La democracia contemporánea revela una crisis profunda que amenaza directamente los cimientos de la civilización judeocristiana. En America Latina está realidad se expresa con crudeza: gobiernos frágiles, instituciones debilitadas, partidos políticos desprestigiados, liderazgo escaso, corrupción persistente y violaciones sistemáticas de derechos y libertades. Todo ello ocurre en un escenario marcado por un déficit estructural de capital social, una pobreza ética y una débil cultura cívica, que limita la capacidad de respuesta de las sociedades.
Las complejas nuevas realidades que amenazan los históricos valores de la cultura judeocristiana, en la que se fundamenta la democracia, obligan a repensar esta institución que se considera como la menos mala de las formas de gobierno. Una institución que se originó, hace más de 2000 años en Atenas y que, desde los tiempos de Sócrates, Platón y Aristóteles, se señala que la calidad de la misma depende de la calidad de los ciudadanos. Así desde los orígenes de ese sistema que prevaleció por un largo tiempo en Atenas, se planteó que una democracia solida no se sostiene únicamente mediante normas y procedimientos, sino gracias a personas con pensamiento crítico, ética cívica y compromiso con el bien comun.
Por ello Sócrates advertía que una democracia sin ciudadanos reflexivos degenera fácilmente en demagogia y que la educación moral es soporte fundamental de la política. Igualmente su discípulo Platón, en su Republica, proponía la educación como pilar absoluto del orden político y que sólo quienes posee conocimientos y virtud deberían dirigir la política. Para Aristóteles la democracia requiere ciudadanos virtuosos y advertía que promover la educación cívica debía ser un deber del Estado; insistiendo que un buen ciudadano debe cultivar hábitos éticos, como la prudencia, la justicia y la templanza, ya que la democracia no puede sobrevivir sin ciudadanos que practiquen la virtud y que comprendan la responsabilidad de su participación.
Ese debate, lejos de ser arqueología intelectual, es hoy más urgente que nunca. La posmodernidad está marcada por el dogma woke que amenaza a la persona, rechaza la razón y desprecia la autoridad. Está orientada por el Globalismo, el marxismo cultural y el NOM que desconocen la democracia y el Estado-nación. Esta amenazada por el fundamentalismo islamico como enemigo de los valores judeocristianos. Y está igualmente señalada por la erosión de la verdad, la polarización emocional, la desinformación digital y el descrédito de las instituciones. Frente a estas preocupantes realidades se impone un tipo de ciudadanía distinta: crítica, informada, resiliiente y capaz de cooperar en entornos complejos para asegurar la vigencia de una nueva democracia y los valores culturales de nuestra sociedad.

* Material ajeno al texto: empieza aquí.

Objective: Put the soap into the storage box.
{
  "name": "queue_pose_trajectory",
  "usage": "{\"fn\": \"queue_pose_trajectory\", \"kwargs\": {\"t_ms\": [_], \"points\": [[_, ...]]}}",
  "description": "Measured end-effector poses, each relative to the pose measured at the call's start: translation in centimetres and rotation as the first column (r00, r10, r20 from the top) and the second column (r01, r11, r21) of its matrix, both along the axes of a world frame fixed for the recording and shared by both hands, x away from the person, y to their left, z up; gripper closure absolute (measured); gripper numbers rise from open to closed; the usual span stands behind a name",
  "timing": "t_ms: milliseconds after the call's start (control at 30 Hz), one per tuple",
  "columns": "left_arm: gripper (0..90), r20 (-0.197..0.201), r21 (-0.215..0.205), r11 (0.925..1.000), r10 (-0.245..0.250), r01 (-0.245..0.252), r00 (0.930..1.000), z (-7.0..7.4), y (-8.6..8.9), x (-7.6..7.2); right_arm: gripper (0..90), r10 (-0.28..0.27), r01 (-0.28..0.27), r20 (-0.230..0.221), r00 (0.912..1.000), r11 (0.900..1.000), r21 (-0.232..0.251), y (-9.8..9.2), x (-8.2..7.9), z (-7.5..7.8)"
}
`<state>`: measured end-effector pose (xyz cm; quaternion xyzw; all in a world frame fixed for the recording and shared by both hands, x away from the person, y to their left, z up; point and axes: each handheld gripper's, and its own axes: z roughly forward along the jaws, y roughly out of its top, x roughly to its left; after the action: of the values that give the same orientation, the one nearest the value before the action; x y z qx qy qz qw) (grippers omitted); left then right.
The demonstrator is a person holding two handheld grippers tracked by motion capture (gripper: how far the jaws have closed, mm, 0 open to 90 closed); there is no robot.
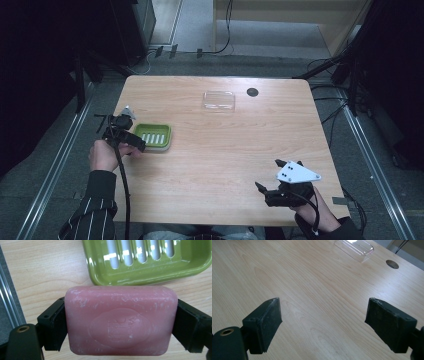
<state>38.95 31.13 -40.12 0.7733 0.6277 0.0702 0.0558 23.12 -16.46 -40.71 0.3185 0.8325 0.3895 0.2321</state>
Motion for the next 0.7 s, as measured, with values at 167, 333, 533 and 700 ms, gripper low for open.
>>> {"fn": "queue_pose_trajectory", "kwargs": {"t_ms": [167,333,533,700], "points": [[13.7,0.005,-0.001,1.0,-0.003,0.003,1.0,0.1,-0.2,0.3,13.8,0.002,-0.002,0.005,1.0,1.0,-0.001,-0.1,0.0,0.0],[13.7,0.007,-0.013,0.9999,-0.011,0.011,0.9999,0.3,-0.4,0.5,13.8,-0.015,0.015,0.002,0.9999,1.0,0.002,-0.3,-0.2,0.0],[13.7,0.011,-0.015,0.9996,-0.022,0.022,0.9997,0.5,-0.8,1.0,13.9,-0.015,0.015,0.0,0.9999,1.0,-0.002,-0.3,-0.2,0.0],[13.7,0.017,-0.03,0.9989,-0.036,0.036,0.9992,0.6,-1.1,1.4,13.8,-0.013,0.013,-0.001,0.9999,1.0,-0.002,-0.2,-0.2,0.0]]}}
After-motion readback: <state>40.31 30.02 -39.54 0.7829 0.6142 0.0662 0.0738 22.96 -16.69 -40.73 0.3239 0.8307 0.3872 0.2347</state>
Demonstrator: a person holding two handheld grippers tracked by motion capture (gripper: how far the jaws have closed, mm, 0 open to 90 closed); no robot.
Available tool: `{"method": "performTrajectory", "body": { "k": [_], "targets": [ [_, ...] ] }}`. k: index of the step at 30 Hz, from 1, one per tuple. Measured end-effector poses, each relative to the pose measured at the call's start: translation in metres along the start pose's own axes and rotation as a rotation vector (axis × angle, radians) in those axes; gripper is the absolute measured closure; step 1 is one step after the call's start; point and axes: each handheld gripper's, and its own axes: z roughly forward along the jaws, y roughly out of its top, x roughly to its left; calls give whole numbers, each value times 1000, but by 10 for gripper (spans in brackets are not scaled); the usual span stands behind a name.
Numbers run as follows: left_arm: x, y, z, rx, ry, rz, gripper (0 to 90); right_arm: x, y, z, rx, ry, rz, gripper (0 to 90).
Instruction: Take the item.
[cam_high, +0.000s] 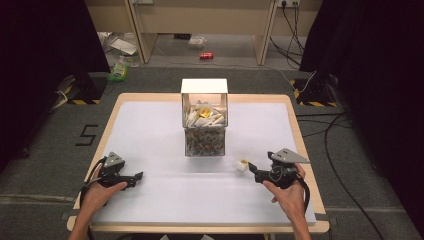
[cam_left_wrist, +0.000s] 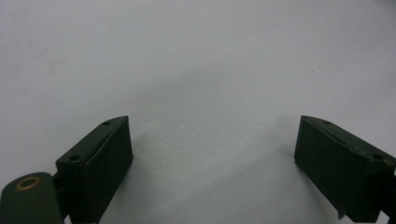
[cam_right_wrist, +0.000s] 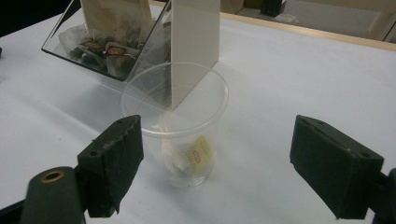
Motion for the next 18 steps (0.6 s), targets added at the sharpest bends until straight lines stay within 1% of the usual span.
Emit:
{"method": "performTrajectory", "body": {
  "k": [18],
  "targets": [
    [0, 0, 0, 0, 0, 0, 108, -2, -13, -5, 16, 0, 16, 189]
  ]
}}
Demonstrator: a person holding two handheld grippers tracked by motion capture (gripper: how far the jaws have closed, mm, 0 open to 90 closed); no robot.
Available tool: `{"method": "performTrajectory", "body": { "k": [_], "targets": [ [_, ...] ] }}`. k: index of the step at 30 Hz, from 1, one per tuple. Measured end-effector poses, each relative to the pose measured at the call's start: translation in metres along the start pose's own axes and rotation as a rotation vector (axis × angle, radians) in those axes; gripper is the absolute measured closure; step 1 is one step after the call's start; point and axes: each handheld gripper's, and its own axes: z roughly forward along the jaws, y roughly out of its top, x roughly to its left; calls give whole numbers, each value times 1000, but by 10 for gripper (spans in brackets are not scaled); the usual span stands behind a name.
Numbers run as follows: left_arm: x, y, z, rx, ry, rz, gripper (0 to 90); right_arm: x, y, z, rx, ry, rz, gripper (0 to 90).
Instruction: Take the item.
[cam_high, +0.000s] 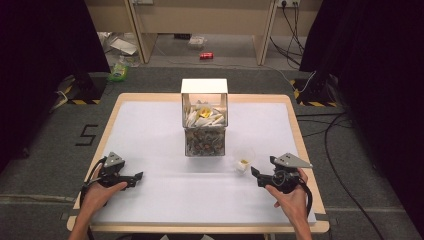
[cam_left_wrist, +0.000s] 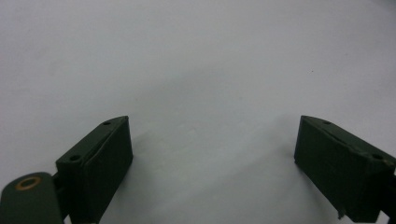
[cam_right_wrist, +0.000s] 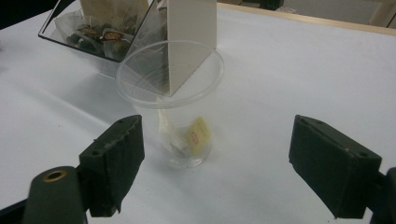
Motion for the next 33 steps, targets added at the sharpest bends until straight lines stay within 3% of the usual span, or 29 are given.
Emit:
{"method": "performTrajectory", "body": {
  "k": [19, 33],
  "targets": [
    [0, 0, 0, 0, 0, 1, 108, 3, -14, -1, 18, 21, 17, 189],
    [0, 0, 0, 1, 1, 1, 107, 5, -30, 0, 66, 21, 22, 188]
  ]
}}
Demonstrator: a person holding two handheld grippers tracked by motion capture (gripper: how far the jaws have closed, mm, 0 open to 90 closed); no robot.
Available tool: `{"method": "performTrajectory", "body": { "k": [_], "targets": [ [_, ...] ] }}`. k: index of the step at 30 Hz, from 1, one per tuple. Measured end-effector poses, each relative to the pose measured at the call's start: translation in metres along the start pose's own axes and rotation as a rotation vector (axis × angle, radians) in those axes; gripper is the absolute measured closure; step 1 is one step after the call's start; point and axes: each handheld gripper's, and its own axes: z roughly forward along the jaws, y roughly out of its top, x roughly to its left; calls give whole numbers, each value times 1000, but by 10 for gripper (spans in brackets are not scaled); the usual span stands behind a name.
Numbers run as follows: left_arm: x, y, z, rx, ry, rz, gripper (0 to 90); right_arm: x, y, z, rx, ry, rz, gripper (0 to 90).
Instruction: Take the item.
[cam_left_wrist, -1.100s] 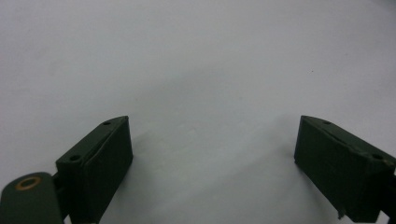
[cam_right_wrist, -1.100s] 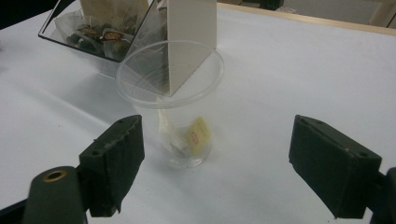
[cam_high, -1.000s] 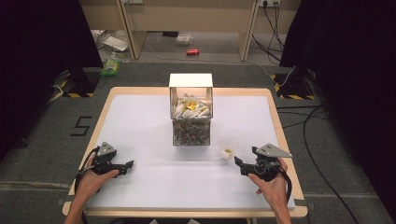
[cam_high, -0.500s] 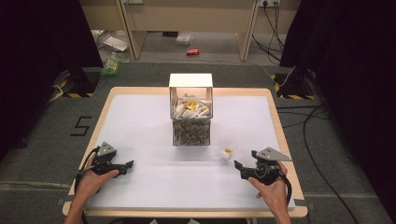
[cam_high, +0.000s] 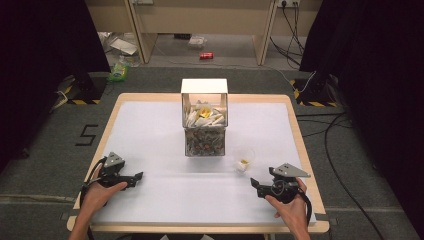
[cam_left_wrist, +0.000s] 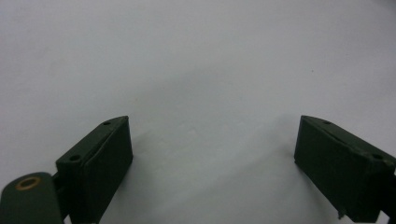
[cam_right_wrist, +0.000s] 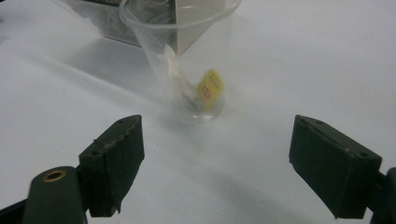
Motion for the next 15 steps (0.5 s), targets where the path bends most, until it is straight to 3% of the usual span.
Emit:
{"method": "performTrajectory", "body": {
  "k": [15],
  "targets": [
    [0, 0, 0, 0, 0, 0, 107, 7, -17, -2, 45, 3, -4, 185]
  ]
}}
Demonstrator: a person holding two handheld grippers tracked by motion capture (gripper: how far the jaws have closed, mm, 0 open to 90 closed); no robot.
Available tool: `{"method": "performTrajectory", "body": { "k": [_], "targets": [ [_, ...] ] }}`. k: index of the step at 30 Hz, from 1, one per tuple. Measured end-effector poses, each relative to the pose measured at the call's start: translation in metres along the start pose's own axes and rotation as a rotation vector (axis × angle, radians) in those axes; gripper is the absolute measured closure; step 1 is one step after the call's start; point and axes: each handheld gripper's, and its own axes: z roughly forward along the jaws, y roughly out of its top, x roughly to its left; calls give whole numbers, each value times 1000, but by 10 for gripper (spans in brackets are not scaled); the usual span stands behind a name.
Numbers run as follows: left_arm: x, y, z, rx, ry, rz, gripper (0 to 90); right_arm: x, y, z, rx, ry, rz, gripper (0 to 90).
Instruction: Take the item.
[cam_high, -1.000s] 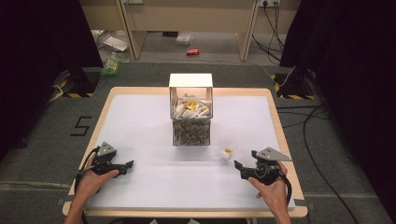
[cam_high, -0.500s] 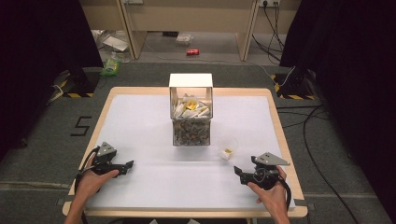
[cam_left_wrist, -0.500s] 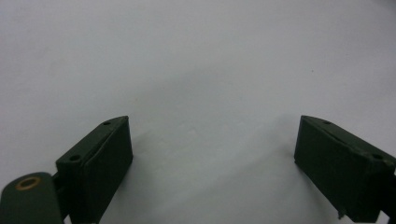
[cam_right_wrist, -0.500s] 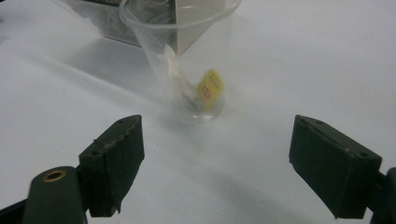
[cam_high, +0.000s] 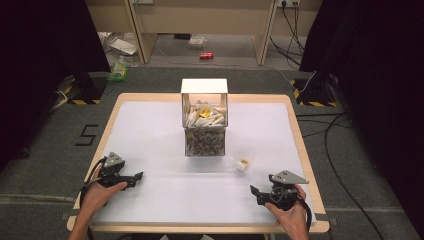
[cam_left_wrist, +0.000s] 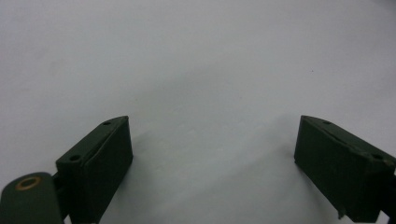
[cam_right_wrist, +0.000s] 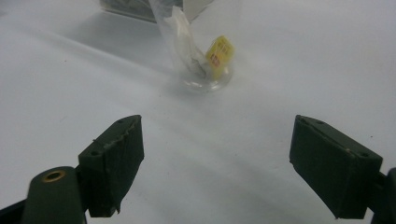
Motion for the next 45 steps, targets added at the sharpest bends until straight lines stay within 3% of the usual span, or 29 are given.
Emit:
{"method": "performTrajectory", "body": {
  "k": [29, 37, 45],
  "targets": [
    [0, 0, 0, 1, 0, 2, 107, 7, -25, -11, 55, -17, 1, 165],
    [0, 0, 0, 1, 0, 2, 107, 10, -31, -13, 80, -44, -36, 166],
    [0, 0, 0, 0, 1, 2, 107, 13, -35, -16, 96, -47, -43, 167]
  ]
}}
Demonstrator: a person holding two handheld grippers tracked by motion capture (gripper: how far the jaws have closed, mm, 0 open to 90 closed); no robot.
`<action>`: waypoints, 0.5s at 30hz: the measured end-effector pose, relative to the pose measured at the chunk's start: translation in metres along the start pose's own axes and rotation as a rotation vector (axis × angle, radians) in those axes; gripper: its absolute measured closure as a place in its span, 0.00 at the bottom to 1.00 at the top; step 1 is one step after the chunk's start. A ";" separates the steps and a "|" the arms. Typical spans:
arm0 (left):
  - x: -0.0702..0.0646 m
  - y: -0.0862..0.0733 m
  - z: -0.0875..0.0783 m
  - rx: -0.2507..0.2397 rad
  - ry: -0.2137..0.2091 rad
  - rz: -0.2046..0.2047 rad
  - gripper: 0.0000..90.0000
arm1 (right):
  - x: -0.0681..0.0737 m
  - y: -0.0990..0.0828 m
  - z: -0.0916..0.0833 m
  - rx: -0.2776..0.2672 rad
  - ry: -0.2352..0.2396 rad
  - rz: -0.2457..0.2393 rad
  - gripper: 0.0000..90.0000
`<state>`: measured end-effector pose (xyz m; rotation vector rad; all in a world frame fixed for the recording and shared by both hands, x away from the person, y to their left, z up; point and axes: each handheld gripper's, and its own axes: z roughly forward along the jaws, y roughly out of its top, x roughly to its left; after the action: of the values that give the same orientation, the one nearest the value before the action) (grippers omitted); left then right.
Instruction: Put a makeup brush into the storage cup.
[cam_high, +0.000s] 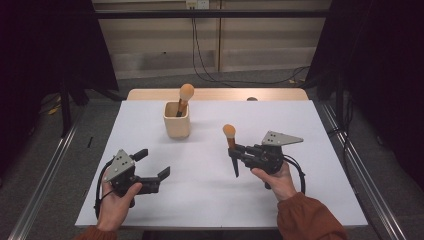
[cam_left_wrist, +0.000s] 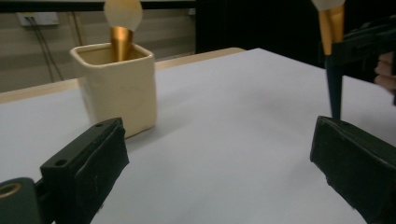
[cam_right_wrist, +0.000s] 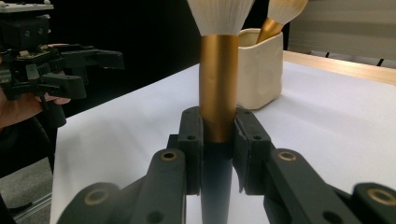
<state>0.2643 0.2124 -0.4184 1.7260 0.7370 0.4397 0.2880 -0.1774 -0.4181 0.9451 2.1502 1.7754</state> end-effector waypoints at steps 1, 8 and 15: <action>-0.001 0.001 0.002 0.001 0.001 0.016 0.05 | 0.001 0.000 0.001 0.000 0.004 0.001 0.84; -0.006 0.010 0.010 -0.003 -0.021 0.031 0.04 | 0.004 0.000 0.004 -0.002 0.017 0.000 0.84; -0.008 0.024 0.025 -0.010 -0.058 0.030 0.03 | 0.007 0.000 0.006 -0.016 0.029 -0.008 0.84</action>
<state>0.2799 0.1851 -0.4017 1.7350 0.6666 0.4115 0.2856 -0.1684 -0.4176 0.9113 2.1504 1.8116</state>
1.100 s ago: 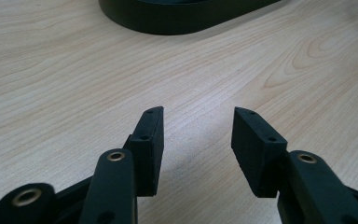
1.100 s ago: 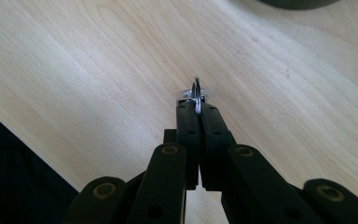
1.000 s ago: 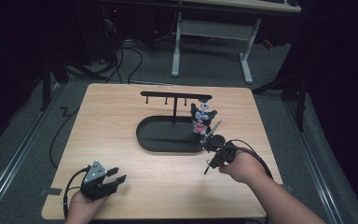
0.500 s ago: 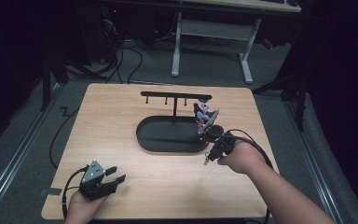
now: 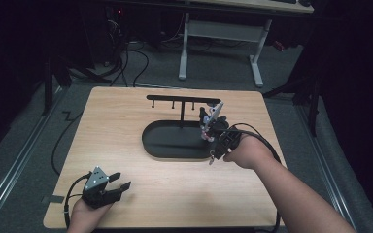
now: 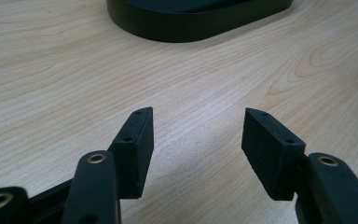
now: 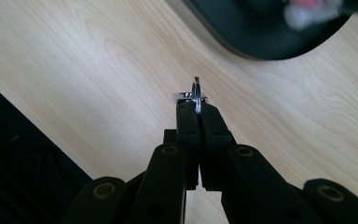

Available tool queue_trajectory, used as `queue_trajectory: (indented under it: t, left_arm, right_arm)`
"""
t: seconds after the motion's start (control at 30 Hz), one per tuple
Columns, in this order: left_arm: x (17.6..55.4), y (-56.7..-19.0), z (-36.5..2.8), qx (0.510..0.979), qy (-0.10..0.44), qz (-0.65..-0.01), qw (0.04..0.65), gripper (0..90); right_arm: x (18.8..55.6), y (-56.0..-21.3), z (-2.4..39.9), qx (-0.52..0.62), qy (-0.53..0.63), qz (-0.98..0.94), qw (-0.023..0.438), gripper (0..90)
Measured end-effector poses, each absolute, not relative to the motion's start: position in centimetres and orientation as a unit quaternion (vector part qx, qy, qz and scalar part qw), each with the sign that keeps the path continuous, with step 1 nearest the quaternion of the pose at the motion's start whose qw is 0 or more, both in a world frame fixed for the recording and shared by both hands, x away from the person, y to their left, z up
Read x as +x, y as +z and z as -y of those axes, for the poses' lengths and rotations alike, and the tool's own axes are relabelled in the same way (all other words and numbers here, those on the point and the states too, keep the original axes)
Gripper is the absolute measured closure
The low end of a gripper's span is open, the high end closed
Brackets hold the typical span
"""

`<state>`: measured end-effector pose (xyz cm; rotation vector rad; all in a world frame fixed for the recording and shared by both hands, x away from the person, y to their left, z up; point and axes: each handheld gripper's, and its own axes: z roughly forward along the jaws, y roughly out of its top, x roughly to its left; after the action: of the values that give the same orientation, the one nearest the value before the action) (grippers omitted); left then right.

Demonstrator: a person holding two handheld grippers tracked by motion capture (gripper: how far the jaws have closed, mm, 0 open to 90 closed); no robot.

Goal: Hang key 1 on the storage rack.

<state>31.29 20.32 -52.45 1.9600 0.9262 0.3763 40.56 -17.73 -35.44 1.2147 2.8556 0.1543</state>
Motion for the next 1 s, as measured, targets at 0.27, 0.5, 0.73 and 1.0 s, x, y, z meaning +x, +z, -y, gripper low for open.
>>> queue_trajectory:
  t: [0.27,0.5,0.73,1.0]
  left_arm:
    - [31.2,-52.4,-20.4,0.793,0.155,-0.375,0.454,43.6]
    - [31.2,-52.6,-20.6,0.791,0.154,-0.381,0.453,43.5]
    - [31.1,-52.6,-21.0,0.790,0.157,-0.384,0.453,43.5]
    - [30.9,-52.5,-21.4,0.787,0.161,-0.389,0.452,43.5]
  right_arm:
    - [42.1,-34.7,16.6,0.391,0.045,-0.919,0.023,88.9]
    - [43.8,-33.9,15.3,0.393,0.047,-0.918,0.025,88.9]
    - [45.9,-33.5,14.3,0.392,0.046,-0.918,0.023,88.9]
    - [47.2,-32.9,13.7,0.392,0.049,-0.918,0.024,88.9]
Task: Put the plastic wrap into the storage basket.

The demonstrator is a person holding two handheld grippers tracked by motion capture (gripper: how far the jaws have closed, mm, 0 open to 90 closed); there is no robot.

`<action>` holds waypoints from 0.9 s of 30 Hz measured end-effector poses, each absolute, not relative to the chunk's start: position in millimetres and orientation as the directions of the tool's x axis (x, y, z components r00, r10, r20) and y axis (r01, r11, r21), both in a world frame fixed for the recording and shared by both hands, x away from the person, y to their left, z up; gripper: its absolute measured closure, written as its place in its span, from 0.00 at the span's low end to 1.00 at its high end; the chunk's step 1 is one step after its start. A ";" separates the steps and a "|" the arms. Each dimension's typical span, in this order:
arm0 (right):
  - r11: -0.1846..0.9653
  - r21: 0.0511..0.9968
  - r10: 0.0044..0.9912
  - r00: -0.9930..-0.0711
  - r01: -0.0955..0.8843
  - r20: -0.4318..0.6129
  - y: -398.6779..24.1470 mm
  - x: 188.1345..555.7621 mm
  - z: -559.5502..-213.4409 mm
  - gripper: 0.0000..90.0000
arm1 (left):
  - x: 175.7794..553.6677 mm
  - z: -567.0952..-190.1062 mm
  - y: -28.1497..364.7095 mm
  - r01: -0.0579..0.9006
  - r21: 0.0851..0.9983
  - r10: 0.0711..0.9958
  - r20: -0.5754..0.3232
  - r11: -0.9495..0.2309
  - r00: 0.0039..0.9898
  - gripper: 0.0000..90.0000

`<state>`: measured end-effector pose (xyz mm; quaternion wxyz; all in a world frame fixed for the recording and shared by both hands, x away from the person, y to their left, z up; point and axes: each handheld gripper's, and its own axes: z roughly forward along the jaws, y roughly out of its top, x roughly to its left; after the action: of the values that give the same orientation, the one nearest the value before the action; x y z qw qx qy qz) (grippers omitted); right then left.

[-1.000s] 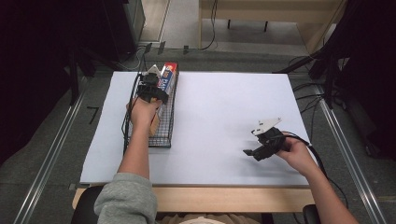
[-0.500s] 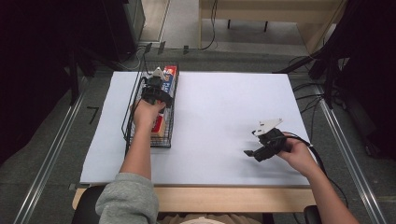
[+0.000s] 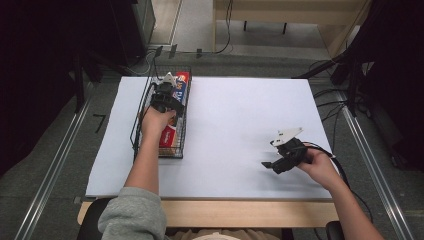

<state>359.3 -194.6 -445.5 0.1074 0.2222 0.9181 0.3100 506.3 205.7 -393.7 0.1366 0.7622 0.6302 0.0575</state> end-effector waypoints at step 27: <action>0.671 0.648 0.495 -0.868 0.360 -0.031 -191.1 358.2 -441.7 0.21 | 418.0 -354.5 194.0 0.802 0.434 0.860 -0.111 -0.409 0.499 0.27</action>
<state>358.2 -191.1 -441.7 0.1027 0.2353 0.9083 0.3303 418.0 194.0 -354.5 0.2211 0.8369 0.4965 0.0647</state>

Por todo lo anterior se requiere promover una nueva educación orientada a fortalecer la cultura cívica. Esa nueva agenda educativa debe fomentar el pensamiento crítico, desarrollar competencias digitales, desarrollar la ética pública, desde la familia y la escuela hasta el servicio civil como herramienta para erradicar el perverso cáncer de la corrupción. Esa nueva educación, con una pedagogía de educación en valores debe además impulsar la participación social, creando espacios donde la gente aprenda mediante la práctica a deliberar y colaborar. Todo ello con una narrativa democrática, que conecte libertad, responsabilidad y bien común en lenguaje comprensible para la ciudadanía.
En síntesis: los clásicos insistieron en que la democracia sólo prospera si se educa a quienes la sostienen. Por ello el desafío actual es adaptar -con una nueva educación- esa vieja lección a un mundo donde la ciudadanía necesita nuevas herramientas para enfrentar las complejas realidades globales que amenazan nuestra civilización. Es decir para impulsar una nueva democracia en donde prevalezca la libertad y en donde los ciudadanos, dotados de sólida cultura cívica y valores éticos sepan cogobernar, elegir y revocar oportunamente cuando fallen los elegidos.